Burocracia digital 2
No meu caso, como o fato era urgente, envolvendo alimentação precária no João Paulo II, eu não poderia esperar mais do que horas. A denúncia que me foi enviada pela manhã e, no final da tarde, já estava publicada. As pessoas não podiam aguardar tanto. Porém, para a comunicação do Governo do Estado, o que são quatro dias né?
Burocracia digital 3
Quando eu recebi a resposta quase uma semana depois, ainda tentaram se explicar dando os motivos da demora: produzimos a nota, que tem que ser aprovada pela chefia. Aí é enviada para a Casa Civil, que também aprova e repassa para os advogados (da Casa Civil).

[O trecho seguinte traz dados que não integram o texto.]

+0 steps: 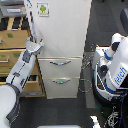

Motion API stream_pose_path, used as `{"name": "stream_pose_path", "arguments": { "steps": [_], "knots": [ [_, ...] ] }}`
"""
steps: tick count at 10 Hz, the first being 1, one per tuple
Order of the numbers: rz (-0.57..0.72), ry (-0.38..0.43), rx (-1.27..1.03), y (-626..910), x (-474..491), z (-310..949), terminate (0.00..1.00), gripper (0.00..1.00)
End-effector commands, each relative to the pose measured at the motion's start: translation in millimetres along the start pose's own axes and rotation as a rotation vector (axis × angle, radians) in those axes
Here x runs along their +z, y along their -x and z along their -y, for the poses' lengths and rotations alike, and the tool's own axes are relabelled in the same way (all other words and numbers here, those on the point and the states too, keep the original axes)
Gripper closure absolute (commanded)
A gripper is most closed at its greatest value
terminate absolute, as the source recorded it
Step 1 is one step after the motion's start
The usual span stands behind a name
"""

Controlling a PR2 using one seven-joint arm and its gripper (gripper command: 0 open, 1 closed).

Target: Opening the fridge

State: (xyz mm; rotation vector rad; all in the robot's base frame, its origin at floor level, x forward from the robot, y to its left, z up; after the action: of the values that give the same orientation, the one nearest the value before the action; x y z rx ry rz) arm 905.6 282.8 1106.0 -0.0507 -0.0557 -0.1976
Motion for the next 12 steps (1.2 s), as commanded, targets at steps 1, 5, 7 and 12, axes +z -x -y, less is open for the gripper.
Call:
{"name": "stream_pose_path", "arguments": {
  "steps": [1,5,7,12],
  "knots": [
    [-0.032,0.054,-0.007,-21.0,-36.8,8.4,0.0,1.0],
    [-0.03,0.077,-0.013,-13.8,-37.1,2.1,0.0,1.0],
    [-0.033,0.073,-0.019,-12.2,-37.8,1.5,0.0,1.0],
    [-0.036,0.081,-0.032,-11.1,-40.2,4.1,0.0,1.0]
  ]
}}
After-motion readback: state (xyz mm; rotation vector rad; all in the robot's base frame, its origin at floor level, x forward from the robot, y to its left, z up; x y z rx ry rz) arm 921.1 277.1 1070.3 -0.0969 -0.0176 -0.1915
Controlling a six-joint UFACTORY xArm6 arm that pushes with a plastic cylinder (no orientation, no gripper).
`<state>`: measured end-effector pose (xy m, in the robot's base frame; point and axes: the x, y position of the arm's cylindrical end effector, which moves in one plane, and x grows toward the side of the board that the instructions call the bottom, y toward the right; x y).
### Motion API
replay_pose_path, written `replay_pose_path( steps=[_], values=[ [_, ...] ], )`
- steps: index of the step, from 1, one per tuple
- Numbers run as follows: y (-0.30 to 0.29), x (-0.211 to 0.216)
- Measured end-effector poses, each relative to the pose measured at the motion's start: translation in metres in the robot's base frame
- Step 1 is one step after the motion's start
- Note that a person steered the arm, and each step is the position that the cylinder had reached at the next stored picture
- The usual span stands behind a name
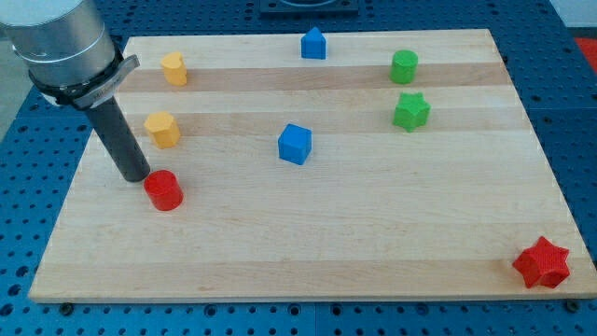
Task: Move the red circle slightly down
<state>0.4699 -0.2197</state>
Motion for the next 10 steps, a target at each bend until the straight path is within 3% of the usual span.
replay_pose_path(
  steps=[10],
  values=[
    [0.066,0.035]
  ],
)
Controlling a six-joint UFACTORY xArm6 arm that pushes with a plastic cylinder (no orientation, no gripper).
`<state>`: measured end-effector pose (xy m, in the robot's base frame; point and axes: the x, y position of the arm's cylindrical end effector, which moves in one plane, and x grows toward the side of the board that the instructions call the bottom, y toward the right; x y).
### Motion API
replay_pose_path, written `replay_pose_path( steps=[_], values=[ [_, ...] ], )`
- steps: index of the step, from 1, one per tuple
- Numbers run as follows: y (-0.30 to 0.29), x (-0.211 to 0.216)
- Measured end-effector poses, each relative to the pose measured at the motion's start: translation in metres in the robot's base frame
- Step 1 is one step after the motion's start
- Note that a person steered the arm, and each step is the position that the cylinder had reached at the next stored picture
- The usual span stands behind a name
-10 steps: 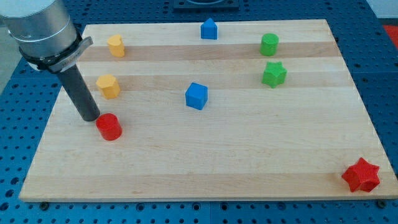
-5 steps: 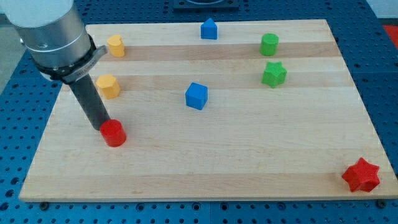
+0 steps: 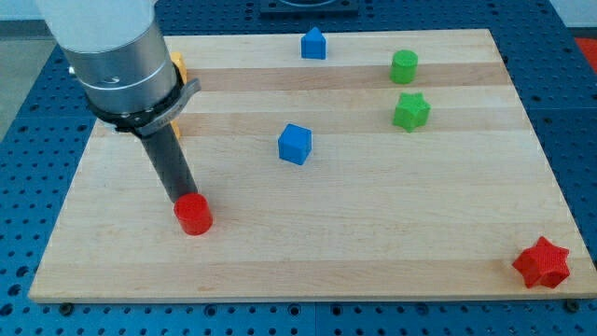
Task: Move the red circle slightly down
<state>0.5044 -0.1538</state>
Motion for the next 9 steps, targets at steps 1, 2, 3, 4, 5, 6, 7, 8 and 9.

Depois disso tudo, aí que revisamos novamente e liberamos para o veículo de imprensa.
Ou burrocracia?
Mesmo vendo que não era culpa da colega jornalista que estava falando comigo, eu fui claro: isso é um belíssimo exemplo de BURROCRACIA. A população não pode esperar esse sobe e desce de arquivos digitais para dar uma resposta urgente para as demandas. E falei isso diversas vezes. Mas o tempo do pessoal do serviço público é bem, bem diferente da maioria da sociedade. E trabalhamos muito duro para pagar os impostos, que financiam os altos salários dessa turma.
Exemplo copiado
Não é só Marcos Rocha que está pouco se lixando para a comunicação institucional (dele mesmo). O prefeito de Porto Velho, Léo Moraes (Podemos), nomeou o ex-vereador Jurandir Bengala, aquele que já foi do PT e hoje é do PL, como assessor especial no gabinete da Secretaria Municipal de Comunicação (Secom). Aí eu pergunto: fora ser vereador, o que o “Bengala” fez como comunicador ou comunicólogo?

Exemplo copiado 2
Enquanto temos bons jornalistas passando necessidade ou contando as moedas para pagar as contas básicas, o ex-vereador Jurandir Bengala vai ganhar um DAS-11, cujo salário-base é de R$ 11.450,30. De verdade, estou ansioso para saber quais são as brilhantes ideias que ele tem para a comunicação do tiktoker Léo. Ah, acho que com esse salário, Bengala vai poder pagar uma boa fonoaudióloga, pois assim vamos enfim, conseguir entender o que ele fala.